On 24/07/16 18:16, Lars Schneider wrote:
> 
> On 23 Jul 2016, at 01:19, Ramsay Jones <ram...@ramsayjones.plus.com> wrote:
> 
>> On 22/07/16 16:49, larsxschnei...@gmail.com wrote:
>>> From: Lars Schneider <larsxschnei...@gmail.com>
>>>
>>> Git's clean/smudge mechanism invokes an external filter process for every
>>> single blob that is affected by a filter. If Git filters a lot of blobs
>>> then the startup time of the external filter processes can become a
>>> significant part of the overall Git execution time.
>>>
>>> This patch adds the filter.<driver>.useProtocol option which, if enabled,
>>> keeps the external filter process running and processes all blobs with
>>> the following protocol over stdin/stdout.
>>>
>>> 1. Git starts the filter on first usage and expects a welcome message
>>> with protocol version number:
>>>     Git <-- Filter: "git-filter-protocol\n"
>>>     Git <-- Filter: "version 1"
>>
>> Hmm, I was a bit surprised to see a 'filter' talk first (but so long as the
>> interaction is fully defined, I guess it doesn't matter).
>>
>> [If you wanted to check for a version, you could add a "version" command
>> instead, just like "clean" and "smudge".]
> 
> It was a conscious decision to have the `filter` talk first. My reasoning was:
> 
> (1) I want a reliable way to distinguish the existing filter protocol 
> ("single-shot 
> invocation") from the new one ("long running"). I don't think there would be a
> situation where the existing protocol would talk first. Therefore the users 
> would
> not accidentally mix them with a possibly half working, undetermined, outcome.

If an 'single-shot' filter were incorrectly configured, instead of a new one, 
then
the interaction could last a little while - since it would result in deadlock! 
;-)

[If Git talks first instead, configuring a 'single-shot' filter _may_ still 
result
in a deadlock - depending on pipe size, etc.]

> 
> (2) In the future we could extend the pipe protocol (see $gmane/297994, it's 
> very
> interesting).

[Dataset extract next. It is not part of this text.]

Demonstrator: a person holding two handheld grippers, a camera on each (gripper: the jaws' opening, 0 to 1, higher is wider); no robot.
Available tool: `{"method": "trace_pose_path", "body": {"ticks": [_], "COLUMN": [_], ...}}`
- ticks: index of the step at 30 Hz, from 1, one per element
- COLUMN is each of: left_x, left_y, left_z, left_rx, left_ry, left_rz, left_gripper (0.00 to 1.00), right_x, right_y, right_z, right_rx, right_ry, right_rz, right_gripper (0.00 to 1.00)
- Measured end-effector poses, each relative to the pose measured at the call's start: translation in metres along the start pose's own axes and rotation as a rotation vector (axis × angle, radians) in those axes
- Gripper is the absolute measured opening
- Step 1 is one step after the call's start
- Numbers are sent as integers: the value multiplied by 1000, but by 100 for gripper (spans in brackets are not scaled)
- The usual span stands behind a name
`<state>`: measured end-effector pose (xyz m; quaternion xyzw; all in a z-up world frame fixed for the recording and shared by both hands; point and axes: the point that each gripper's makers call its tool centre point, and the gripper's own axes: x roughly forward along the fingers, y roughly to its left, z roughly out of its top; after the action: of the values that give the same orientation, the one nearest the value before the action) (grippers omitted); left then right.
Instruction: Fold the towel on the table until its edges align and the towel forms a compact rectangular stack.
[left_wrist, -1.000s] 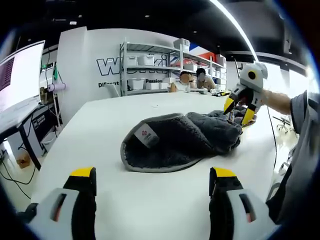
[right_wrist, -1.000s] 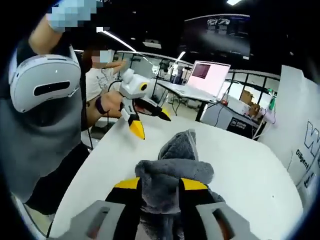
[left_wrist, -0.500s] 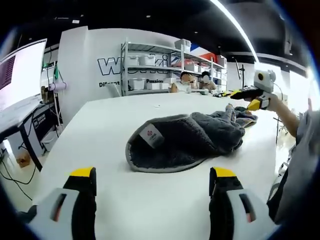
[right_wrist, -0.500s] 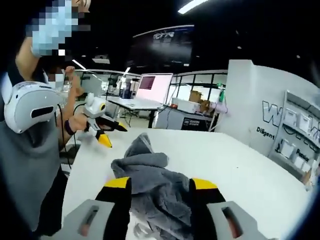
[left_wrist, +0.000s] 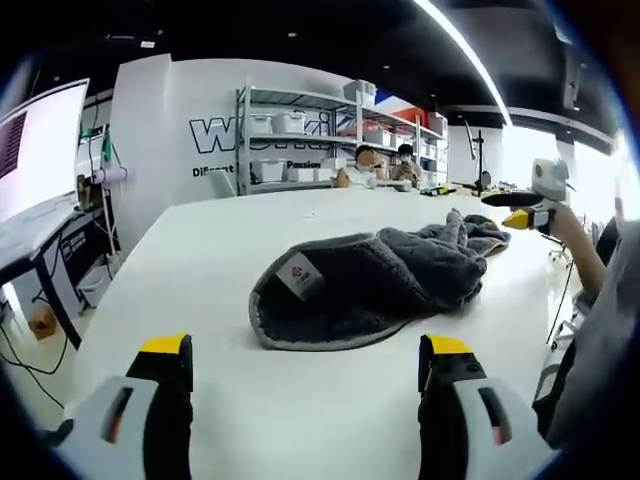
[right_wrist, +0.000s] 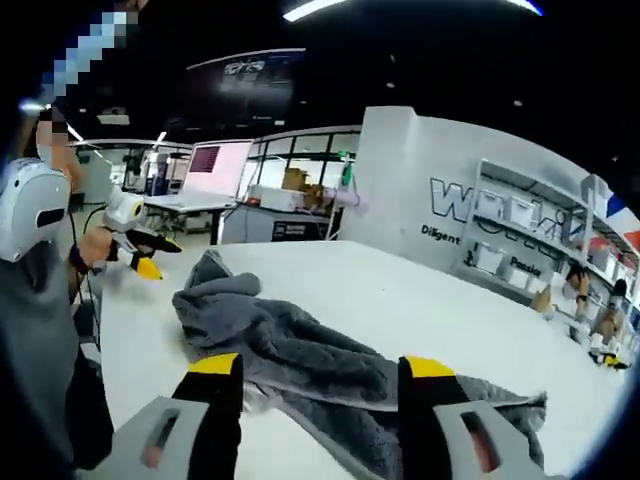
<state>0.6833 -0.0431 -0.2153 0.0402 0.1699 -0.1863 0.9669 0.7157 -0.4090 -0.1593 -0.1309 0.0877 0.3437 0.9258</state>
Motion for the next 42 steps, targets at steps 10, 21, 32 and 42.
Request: {"method": "trace_pose_path", "body": {"ticks": [10,21,32,42], "left_x": [0,4,2,5], "left_y": [-2,-12,-12,-16], "left_z": [-2,-1,-1,0], "left_rx": [-3,7,9,4], "left_ry": [-4,-1,7,7], "left_rz": [-9,-43,-40,-64], "left_gripper": [99,99,99,99], "right_x": [-49,-78,-87,-91], "right_y": [-16,-22,-27,-29], "right_z": [-35,-52,-52,-55], "right_rx": [126,217,309,312], "right_ry": [31,12,-68,-60], "right_rz": [-238,-339,-348,-365], "right_gripper": [80,89,97,99]}}
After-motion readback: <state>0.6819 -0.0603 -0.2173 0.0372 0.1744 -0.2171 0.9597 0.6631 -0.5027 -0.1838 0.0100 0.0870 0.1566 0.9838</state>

A filter could check Git's version and then pick the most 
> appropriate
> filter protocol on startup.
> 
> 
>> [...]
>>> +static struct cmd2process *start_protocol_filter(const char *cmd)
>>> +{
>>> +   int ret = 1;
>>> +   struct cmd2process *entry = NULL;
>>> +   struct child_process *process = NULL;
>>> +   struct strbuf nbuf = STRBUF_INIT;
>>> +   struct string_list split = STRING_LIST_INIT_NODUP;
>>> +   const char *argv[] = { NULL, NULL };
>>> +   const char *header = "git-filter-protocol\nversion";
>>> +
>>> +   entry = xmalloc(sizeof(*entry));
>>> +   hashmap_entry_init(entry, strhash(cmd));
>>> +   entry->cmd = cmd;
>>> +   process = &entry->process;
>>> +
>>> +   child_process_init(process);
>>> +   argv[0] = cmd;
>>> +   process->argv = argv;
>>> +   process->use_shell = 1;
>>> +   process->in = -1;
>>> +   process->out = -1;
>>> +
>>> +   if (start_command(process)) {
>>> +           error("cannot fork to run external persistent filter '%s'", 
>>> cmd);
>>> +           return NULL;
>>> +   }
>>> +   strbuf_reset(&nbuf);
>>> +
>>> +   sigchain_push(SIGPIPE, SIG_IGN);
>>> +   ret &= strbuf_read_once(&nbuf, process->out, 0) > 0;
>>
>> Hmm, how much will be read into nbuf by this single call?
>> Since strbuf_read_once() makes a single call to xread(), with
>> a len argument that will probably be 8192, you can not really
>> tell how much it will read, in general. (xread() does not
>> guarantee how many bytes it will read.)
>>
>> In particular, it could be less than strlen(header).
> 
> As mentioned to Torsten in $gmane/300156, I will add a newline
> and then read until I find the second newline. That should solve
> the problem, right?
> 
> (You wrote in $gmane/300119 that I should ignore your email but
> I think you have a valid point here ;-)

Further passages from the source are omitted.